Les auteurs expliquent cela par le mode de vie de P.infestans, dont la croissance peut entraîner une fuite du micro-organisme hors des tissus végétaux où la défense est activée (Vleeshouwers et al., 2000 ; Wang et al., 2008).
STRUCTURALE ET ACTIVITE BIOLOGIQUE DES CHITOSACCHARIDES D ’A. EUTEICHES
C ARACTERISATION STRUCTURALE
- P REPARATION ET CARACTERISATION DES PAROIS MYCELIENNES
- Culture d’Aphanomyces euteiches en milieu synthétique
- Extraction et purification de la paroi
- Caractérisation de la paroi
Un suivi de la consommation de glucose du milieu de culture et de la biomasse sèche créée est réalisé pendant 24 jours de culture (Figure 2.1). Lors d'une étude précédente de la paroi d'Aphanomyces (Badreddine et al., 2008), les parois non traitées d'A. euteiches ont été déprotéinisées par traitement avec une solution de méthanol et d'hydroxyde de potassium sous chauffage, 10 min à 80 °C. Des travaux antérieurs sur des parois entières suggéraient la présence de chitosaccharides dans la paroi d'A.euteiches sous une forme non cristalline, excluant leur organisation sous forme de chitine (Badreddine et al., 2008).

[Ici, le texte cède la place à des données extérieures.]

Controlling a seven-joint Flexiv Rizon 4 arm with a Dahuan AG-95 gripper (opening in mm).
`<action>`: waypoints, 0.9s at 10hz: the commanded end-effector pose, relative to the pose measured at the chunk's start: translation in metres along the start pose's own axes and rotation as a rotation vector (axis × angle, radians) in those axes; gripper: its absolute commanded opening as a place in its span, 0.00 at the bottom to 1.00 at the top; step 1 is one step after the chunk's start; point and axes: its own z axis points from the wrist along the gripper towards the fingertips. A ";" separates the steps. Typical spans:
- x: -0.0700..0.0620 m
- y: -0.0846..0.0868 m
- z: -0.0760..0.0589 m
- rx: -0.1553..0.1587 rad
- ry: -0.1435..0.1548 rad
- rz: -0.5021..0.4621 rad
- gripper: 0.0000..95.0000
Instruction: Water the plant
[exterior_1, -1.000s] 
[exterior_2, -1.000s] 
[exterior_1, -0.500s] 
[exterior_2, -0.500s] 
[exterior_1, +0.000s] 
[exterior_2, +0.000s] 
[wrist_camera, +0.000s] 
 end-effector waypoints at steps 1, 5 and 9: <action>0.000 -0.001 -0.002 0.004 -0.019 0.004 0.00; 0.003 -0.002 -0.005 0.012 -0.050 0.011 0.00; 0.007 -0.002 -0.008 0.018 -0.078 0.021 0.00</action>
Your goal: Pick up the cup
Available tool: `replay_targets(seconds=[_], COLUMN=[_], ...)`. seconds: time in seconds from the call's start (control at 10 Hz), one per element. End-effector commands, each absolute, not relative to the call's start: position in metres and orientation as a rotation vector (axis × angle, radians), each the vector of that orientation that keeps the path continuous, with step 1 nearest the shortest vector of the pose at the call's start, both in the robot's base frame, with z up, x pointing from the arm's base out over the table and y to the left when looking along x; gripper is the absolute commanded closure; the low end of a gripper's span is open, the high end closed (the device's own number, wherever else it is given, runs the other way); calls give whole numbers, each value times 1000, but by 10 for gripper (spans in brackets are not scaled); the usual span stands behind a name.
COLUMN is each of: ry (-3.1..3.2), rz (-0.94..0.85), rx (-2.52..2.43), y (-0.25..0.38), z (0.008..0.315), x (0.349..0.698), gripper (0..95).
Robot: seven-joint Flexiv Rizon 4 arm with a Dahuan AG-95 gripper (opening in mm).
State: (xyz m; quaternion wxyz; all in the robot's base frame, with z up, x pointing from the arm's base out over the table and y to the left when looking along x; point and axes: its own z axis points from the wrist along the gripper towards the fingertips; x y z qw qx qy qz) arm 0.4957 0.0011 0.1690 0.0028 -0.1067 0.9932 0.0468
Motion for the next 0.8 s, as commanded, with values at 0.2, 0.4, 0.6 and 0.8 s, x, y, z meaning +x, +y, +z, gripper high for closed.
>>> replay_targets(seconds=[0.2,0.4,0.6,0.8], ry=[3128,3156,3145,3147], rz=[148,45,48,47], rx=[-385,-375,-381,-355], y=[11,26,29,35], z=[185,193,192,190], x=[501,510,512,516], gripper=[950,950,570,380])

Pour faire progresser la compréhension de ces parois, nous avons effectué une analyse RMN bidimensionnelle de parois de PAW non hydrolysées.
Bglucosamine
Approche par hydrolyse enzymatique
Les chitosaccharides sont quantifiés par mesure du NAG total dans le surnageant et dans le culot par HPAEC-PAD (High-Performance Anion-Exchange Chromatography-Pulsed Amperometric Detection). On voit que l'action de l'endochitinase entraîne en moyenne la libération de seulement 6,7 % des hexosamines par la paroi, tandis que l'exochitinase libère en moyenne des hexosamines. Les chitinases peuvent dégrader ou libérer plus de 22 % des chitosaccharides de la paroi d'A.euteiches, indiquant qu'une fraction significative des liaisons β-1,4-NAG est présente ou accessible.

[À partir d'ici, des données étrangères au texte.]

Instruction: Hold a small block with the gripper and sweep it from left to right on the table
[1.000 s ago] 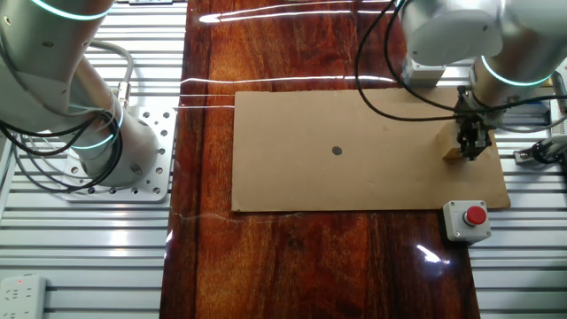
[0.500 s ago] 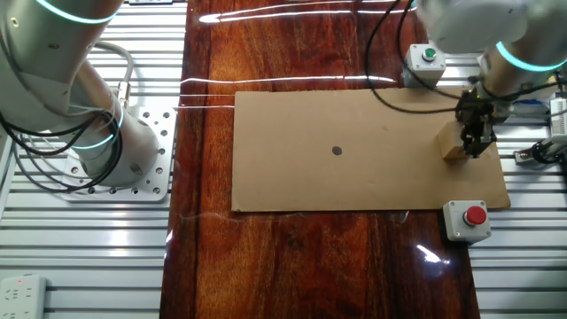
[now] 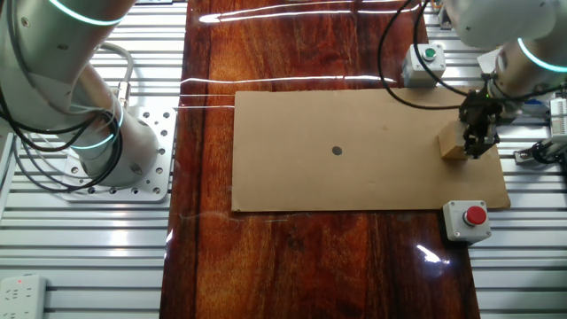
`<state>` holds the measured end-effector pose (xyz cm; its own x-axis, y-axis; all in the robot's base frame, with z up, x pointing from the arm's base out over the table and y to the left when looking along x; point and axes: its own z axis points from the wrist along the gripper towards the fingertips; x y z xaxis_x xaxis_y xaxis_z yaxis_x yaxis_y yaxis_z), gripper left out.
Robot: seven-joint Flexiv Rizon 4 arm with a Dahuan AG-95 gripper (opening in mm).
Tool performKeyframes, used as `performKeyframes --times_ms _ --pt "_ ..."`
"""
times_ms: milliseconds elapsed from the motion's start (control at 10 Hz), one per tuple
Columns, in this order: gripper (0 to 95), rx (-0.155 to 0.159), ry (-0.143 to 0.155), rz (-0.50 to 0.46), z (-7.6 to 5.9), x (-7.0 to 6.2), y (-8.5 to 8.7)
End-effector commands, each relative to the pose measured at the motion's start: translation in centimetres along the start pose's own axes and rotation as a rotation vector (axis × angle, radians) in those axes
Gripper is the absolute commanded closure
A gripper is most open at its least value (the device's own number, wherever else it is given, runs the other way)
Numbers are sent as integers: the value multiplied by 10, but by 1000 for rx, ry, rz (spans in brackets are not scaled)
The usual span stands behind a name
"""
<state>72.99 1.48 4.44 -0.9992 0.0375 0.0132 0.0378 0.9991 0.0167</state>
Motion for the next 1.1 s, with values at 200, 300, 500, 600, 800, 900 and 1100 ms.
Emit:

Il est intéressant de noter que l’hydrolyse de la paroi à l’aide de la β-1,6-endoglucanase a libéré en moyenne 96,2 % des hexosamines.

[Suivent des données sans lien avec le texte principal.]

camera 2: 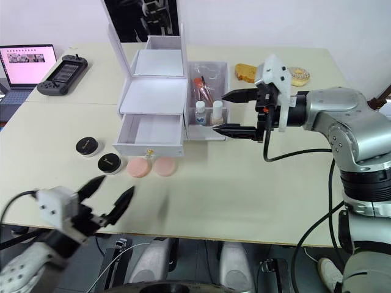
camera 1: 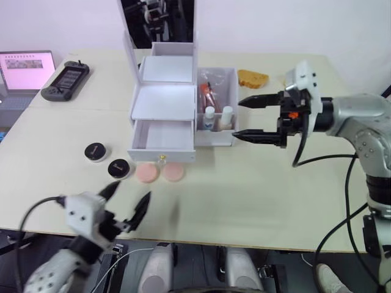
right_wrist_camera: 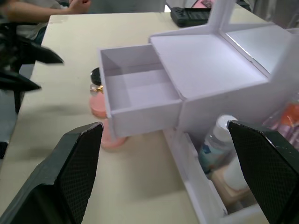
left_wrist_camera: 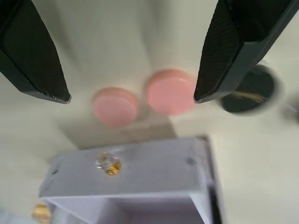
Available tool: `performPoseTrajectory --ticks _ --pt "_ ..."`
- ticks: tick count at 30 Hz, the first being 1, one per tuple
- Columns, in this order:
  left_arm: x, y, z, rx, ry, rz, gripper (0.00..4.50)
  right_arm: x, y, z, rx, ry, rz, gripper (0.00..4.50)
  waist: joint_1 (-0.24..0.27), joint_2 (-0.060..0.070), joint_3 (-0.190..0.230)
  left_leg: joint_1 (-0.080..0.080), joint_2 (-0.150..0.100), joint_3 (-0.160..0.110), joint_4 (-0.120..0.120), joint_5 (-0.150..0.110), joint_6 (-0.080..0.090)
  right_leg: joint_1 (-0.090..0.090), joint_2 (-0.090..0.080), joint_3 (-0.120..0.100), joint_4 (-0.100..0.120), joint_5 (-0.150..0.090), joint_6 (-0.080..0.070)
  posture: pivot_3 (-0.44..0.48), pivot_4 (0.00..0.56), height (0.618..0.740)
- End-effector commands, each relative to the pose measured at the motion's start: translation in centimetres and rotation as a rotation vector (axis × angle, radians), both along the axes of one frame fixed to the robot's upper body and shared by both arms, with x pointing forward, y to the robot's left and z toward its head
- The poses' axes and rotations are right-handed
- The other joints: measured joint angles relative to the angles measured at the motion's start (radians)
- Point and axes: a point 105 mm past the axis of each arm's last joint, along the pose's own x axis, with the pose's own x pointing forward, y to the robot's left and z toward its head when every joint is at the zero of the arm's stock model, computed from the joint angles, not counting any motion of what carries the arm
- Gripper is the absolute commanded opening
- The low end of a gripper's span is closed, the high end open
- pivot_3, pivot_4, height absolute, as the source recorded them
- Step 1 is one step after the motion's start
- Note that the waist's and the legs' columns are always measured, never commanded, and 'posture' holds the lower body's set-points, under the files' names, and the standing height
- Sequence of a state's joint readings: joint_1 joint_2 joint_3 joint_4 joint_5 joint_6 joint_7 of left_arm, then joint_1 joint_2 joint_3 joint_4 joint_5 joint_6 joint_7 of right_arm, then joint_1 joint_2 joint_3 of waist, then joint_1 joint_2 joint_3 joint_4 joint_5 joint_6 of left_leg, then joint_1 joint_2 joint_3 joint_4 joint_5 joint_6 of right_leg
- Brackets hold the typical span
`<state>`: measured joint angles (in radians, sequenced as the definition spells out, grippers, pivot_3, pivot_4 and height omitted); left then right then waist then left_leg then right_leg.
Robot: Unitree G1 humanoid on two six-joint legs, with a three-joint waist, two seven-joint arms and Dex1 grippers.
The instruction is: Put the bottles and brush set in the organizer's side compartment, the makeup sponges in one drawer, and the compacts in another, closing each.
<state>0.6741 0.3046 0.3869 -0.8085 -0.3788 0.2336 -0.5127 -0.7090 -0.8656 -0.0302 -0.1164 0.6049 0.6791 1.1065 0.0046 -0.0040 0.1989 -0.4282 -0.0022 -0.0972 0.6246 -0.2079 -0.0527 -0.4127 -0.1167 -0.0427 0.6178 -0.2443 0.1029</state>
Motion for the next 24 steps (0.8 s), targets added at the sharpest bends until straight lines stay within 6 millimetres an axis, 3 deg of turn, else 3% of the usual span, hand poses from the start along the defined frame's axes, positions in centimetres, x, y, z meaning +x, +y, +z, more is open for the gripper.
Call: performPoseTrajectory --ticks 1,3,6,10,14,17,24 --pt "-1.5 5.4 -1.3 0.102 0.001 0.078 4.46 1.0 -4.9 1.6 0.080 -0.104 -0.147 4.50 0.003 0.000 0.000 -0.001 0.000 0.002 0.000 0.000 0.000 0.000 -0.001 0.001 -0.001 0.001 -0.001 0.000 0.150 0.740" --pt "-2.0 8.1 -1.7 0.105 0.020 0.088 4.46 1.0 -7.7 0.4 0.046 -0.113 -0.223 4.50 0.008 -0.001 0.000 -0.002 0.000 0.005 0.000 -0.001 0.000 0.000 -0.001 0.002 -0.003 0.001 -0.002 0.000 0.150 0.740" --pt "-1.7 10.9 -1.3 0.085 0.030 0.059 4.46 0.1 -9.9 -1.3 0.043 -0.057 -0.278 4.50 0.010 -0.001 0.000 -0.004 0.000 0.009 0.001 -0.003 0.001 -0.001 -0.002 0.003 -0.004 0.001 -0.002 0.000 0.150 0.740" --pt "0.0 15.7 0.7 0.123 -0.005 0.088 4.46 -1.1 -12.9 -4.3 0.017 0.012 -0.379 4.50 0.007 -0.001 0.000 -0.004 0.001 0.010 0.001 -0.002 0.001 -0.003 -0.002 0.003 0.001 0.002 -0.001 0.000 0.150 0.740" --pt "1.4 18.7 2.7 0.150 -0.018 0.088 4.46 -1.4 -16.1 -6.2 -0.010 0.025 -0.529 4.50 -0.015 0.000 0.000 0.000 0.002 0.013 0.002 -0.002 0.001 -0.002 -0.002 0.005 0.003 0.002 0.001 0.000 0.150 0.740" --pt "2.3 19.9 3.5 0.168 -0.026 0.093 4.46 -1.0 -18.3 -7.8 -0.037 0.074 -0.657 4.50 -0.026 0.000 -0.001 0.003 0.003 0.014 0.002 -0.002 0.001 0.000 -0.002 0.006 0.003 0.001 0.002 0.000 0.150 0.740" --pt "3.8 20.5 4.4 0.174 -0.025 0.057 4.46 -1.4 -19.1 -9.3 0.026 0.218 -0.715 4.50 -0.014 -0.002 -0.002 0.004 0.004 0.018 -0.001 -0.002 0.001 -0.007 -0.001 0.010 0.007 0.003 -0.001 0.000 0.150 0.739"
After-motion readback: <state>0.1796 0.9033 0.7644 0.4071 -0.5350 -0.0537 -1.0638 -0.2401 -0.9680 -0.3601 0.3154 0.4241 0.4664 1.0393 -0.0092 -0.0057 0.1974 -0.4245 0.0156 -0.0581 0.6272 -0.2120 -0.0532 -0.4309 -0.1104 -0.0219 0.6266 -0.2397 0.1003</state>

P REPARATION ET CARACTERISATION DES CHITOSACCHARIDES
- Extraction et purification
L'hydrolyse a été réalisée séparément sur deux des trois groupes de parois obtenus précédemment. La β-1,4-endoglucanase a libéré en moyenne 8 % des hexoamines dans le surnageant, ce qui indique que 8 % des chitosaccharides étaient liés à des polymères de glucose contenant des liaisons β-1,4. De même, la β-1,3-endoglucanase a libéré en moyenne 12,2 % des hexoamines, ce qui indique que 12,2 % des chitosaccharides étaient liés à des polymères de glucose contenant des liaisons β-1,3.
Ce dernier résultat signifie que les chitosaccharides sont principalement impliqués dans les liaisons covalentes avec les polymères de glucose contenant des liaisons β-1,6-glucane dans la paroi d'A.euteiches.